В синеве росистого утра мчались они, взлетая на пологие холмы по наезженной дороге, по которой века назад брели толпы богомольцев, исступленно веруя в силу святых мощен, мчались мимо Александровской слободы — пристанища Ивана Грозного, где в царских хоромах от рокового удара посохом истекал кровью любимый сын царя; мимо дышащего вольной голубизной Плещеева озера, по которому, испуская белые клубочки пушечных выстрелов, шел под парусами ботик Петра Великого, и, наконец, вынеслись к другому озеру — к озеру Неро, над которым, отражаясь в синеве вод, парил белокаменный с золотыми и серебристыми куполами великий Ростовский Кремль.
Он вспомнил, как они бродили по тесному двору Кремля, как стояли на площади перед белокаменной громадой Успенского собора, подпирающего голубизну неба пятью шлемовидными куполами, как любовались церковью Одигитрии, со стен которой лучилась розовая печаль орнамента; как ходили они по гулким хоромам митрополита средь древних икон, на них в позолоте и пурпурных красках запечатлелись духовные усилия неизвестных иконописцев. Они вышли на берег озера Неро, взявшись за руки, долго стояли у самой воды и смотрели вдаль, задыхаясь от тугого ветра, голубизны и солнца; потом они пошли по дороге к Спасско-Яковлевскому монастырю, и Лобова неожиданно охватило желание поехать далеко-далеко, где жизнь целиком бы воплотилась в работу. И он стал говорить Лиге о дальних дорогах, о Севере, о котором в детстве прочитал много книг, и она соглашалась с его головокружительными планами. Именно там, в Ростове Великом, они решили после института поехать на Север.
Солнце коснулось вершины самой высокой сопки, и голубая тень снова надвинулась на поселок.
Лобов, засучив рукава, широкими, размашистыми движениями водил по полу палкой, на конце которой была намотана влажная тряпка. Ирина в джинсах и белой майке вышла из-за перегородки.
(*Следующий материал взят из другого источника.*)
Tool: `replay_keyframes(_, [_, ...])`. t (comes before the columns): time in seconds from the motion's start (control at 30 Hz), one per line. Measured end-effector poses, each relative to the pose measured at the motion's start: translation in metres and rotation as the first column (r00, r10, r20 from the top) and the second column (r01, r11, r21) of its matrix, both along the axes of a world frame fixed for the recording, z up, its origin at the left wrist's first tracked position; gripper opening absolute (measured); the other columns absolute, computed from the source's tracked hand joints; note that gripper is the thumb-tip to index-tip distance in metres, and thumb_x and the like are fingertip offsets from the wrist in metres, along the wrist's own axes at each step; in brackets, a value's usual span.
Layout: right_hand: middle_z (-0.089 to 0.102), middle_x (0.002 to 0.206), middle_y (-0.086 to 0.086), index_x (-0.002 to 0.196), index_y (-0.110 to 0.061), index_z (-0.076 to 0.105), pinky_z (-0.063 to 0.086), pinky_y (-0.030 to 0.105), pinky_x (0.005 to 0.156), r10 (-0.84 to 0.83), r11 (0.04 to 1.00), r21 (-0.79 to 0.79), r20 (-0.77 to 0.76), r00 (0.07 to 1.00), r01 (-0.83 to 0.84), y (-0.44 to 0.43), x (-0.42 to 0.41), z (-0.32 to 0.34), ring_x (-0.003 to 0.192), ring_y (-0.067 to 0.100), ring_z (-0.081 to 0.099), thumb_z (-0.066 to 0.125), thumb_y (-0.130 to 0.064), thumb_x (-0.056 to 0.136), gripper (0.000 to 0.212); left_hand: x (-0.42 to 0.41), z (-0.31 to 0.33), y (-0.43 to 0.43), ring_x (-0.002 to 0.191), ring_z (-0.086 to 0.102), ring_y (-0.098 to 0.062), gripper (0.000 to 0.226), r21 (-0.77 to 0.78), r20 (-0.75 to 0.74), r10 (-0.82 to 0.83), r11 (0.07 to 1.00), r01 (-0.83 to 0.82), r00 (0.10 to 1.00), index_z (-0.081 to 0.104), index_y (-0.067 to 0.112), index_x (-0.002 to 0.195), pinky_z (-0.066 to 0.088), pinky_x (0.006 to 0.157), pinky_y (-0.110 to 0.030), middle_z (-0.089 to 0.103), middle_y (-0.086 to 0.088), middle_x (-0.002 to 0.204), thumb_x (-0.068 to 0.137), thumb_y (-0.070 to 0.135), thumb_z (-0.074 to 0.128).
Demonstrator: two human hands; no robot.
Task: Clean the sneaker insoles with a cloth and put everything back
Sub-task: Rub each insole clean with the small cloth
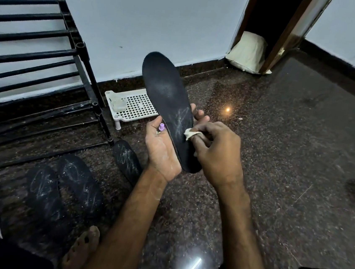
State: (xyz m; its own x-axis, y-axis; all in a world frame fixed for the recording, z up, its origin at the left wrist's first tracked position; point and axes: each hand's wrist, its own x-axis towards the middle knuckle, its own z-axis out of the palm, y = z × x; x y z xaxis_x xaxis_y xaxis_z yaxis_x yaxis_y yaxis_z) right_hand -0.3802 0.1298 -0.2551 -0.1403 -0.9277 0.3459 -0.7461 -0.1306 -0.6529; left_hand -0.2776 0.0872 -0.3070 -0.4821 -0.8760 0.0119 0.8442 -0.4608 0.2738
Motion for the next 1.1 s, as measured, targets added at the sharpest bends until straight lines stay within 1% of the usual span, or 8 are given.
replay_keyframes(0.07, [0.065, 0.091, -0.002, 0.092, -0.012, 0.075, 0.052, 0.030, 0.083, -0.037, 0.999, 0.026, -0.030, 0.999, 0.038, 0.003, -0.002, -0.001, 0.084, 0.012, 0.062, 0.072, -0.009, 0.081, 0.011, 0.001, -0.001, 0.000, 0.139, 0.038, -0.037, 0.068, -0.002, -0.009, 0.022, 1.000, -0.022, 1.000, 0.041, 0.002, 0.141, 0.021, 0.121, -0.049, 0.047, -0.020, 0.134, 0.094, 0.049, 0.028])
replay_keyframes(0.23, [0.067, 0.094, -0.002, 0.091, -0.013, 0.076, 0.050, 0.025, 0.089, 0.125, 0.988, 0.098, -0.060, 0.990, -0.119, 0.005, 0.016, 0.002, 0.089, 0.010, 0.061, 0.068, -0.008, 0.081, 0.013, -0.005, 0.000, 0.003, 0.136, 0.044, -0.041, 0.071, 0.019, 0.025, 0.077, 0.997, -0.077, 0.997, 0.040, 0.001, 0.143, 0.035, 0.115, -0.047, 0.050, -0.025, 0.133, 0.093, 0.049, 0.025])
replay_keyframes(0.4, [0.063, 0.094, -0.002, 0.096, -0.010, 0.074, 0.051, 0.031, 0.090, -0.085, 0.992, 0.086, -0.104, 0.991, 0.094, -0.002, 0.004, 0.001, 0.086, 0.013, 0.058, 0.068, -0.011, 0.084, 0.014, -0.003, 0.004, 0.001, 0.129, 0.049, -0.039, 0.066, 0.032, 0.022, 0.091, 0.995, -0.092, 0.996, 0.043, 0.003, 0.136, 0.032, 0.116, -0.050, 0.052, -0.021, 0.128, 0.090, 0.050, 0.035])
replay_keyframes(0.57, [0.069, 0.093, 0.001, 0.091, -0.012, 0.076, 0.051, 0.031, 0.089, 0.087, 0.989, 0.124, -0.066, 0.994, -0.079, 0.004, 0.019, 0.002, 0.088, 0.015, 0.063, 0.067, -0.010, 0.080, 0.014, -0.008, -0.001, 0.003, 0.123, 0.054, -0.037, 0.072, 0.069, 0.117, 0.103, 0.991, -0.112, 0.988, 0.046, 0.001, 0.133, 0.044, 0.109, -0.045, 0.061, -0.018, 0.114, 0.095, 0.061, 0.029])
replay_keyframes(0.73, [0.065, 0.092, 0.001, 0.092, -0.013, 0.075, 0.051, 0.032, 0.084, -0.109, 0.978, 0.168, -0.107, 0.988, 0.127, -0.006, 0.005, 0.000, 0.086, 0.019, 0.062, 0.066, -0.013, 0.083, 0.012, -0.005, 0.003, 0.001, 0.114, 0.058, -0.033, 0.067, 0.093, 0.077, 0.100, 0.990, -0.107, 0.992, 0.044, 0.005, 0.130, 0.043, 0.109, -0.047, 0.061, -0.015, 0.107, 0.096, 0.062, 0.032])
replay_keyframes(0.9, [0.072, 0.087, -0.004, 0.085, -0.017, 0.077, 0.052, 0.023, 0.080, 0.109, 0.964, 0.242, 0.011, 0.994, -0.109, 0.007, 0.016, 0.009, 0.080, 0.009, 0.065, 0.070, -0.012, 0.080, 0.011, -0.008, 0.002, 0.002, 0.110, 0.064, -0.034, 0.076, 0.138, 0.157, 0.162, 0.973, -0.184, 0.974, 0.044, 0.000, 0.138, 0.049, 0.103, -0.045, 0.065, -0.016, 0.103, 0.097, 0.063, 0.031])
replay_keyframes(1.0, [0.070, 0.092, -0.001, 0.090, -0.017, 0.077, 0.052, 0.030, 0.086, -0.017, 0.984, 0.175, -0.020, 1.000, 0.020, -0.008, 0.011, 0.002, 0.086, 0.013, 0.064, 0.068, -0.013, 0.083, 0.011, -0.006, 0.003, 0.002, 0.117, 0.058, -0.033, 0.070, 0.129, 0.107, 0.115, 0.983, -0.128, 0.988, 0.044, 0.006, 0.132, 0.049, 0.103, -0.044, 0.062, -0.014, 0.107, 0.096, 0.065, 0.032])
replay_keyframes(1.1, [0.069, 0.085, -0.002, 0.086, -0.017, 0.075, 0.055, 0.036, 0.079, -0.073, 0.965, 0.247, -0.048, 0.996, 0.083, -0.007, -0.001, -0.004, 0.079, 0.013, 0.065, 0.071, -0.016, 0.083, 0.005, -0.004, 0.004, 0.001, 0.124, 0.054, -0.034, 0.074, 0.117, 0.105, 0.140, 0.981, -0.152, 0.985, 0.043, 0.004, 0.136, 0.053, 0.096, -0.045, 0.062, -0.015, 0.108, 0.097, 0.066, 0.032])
— Ну а я что буду делать? — спрашивает она.
— Руководи.
— Между прочим, мыть пол — это женская работа.
— Между прочим, мыть пол — совершенно мужская работа.
В гостиницу вошли Стелла и Николай, веселые, порозовевшие от ходьбы.
— Ба, у вас тут уже порядок! — воскликнул Николай.
— Ждем гостей, — пояснил Лобов.
Вошел Левитин с портфелем, в котором весело позванивало, а вскоре появились довольные баянисты: они раздобыли угощение — яйца, огурцы, кур.
Веселые поварихи из пионерского лагеря — Света и Элла — не заставили себя долго ждать. Знакомились со всеми, подавая горячие ручки, отвечали на вопросы ангельскими голосами.
Сели за стол, уставленный в тон празднично желтеющим выскобленным доскам бутылками коньяка с золотистыми этикетками. Левитин провозгласил витиеватый тост за здоровье поварих, и те зарозовели стыдливо и благодарно. Рюмки наполняли часто, тостов было много: пили за хорошую погоду, пили за здоровье, за жизнь на других планетах, за любовь.
Шумели, спорили безалаберно, подшучивали друг над другом, и гостьи, освоившись, стали заразительно хохотать; круглые лица их раскраснелись, как у горячей печи, глаза лучились преданной добротой, как у истосковавшихся по веселым компаниям людей. Потом они стали просить, чтобы сыграли их любимую песню, и когда Володя-маленький растянул меха баяна, они дружно с чувством подхватили:
Потом отодвинули стол в сторону, и начались танцы. Свете приглянулся Володя-маленький, она приглашала только его, что-то шептала ему на ухо и смеялась до слез. Выбор Эллы пал на Левитина.
— Вы верите в любовь с первого взгляда? — хлопая длинными ресницами, спрашивала она.
— Что вы! Я в первый взгляд вообще не верю…
Веселье было в полном разгаре, когда Ирина предложила Лобову пойти погулять.
Они вышли за поселок и вскоре подошли к небольшому ручью, заросшему осокой и тальником. Синяя вода бежала по скользким зеленым камням, старалась наклонить осоку, но та, шелестя, противостояла течению, рассекая воду лезвиями стеблей.
— Смотри не намочи ноги, — прошептала предостерегающе Ирина, неожиданно перейдя на ты, когда Лобов наступил на скользкий камень.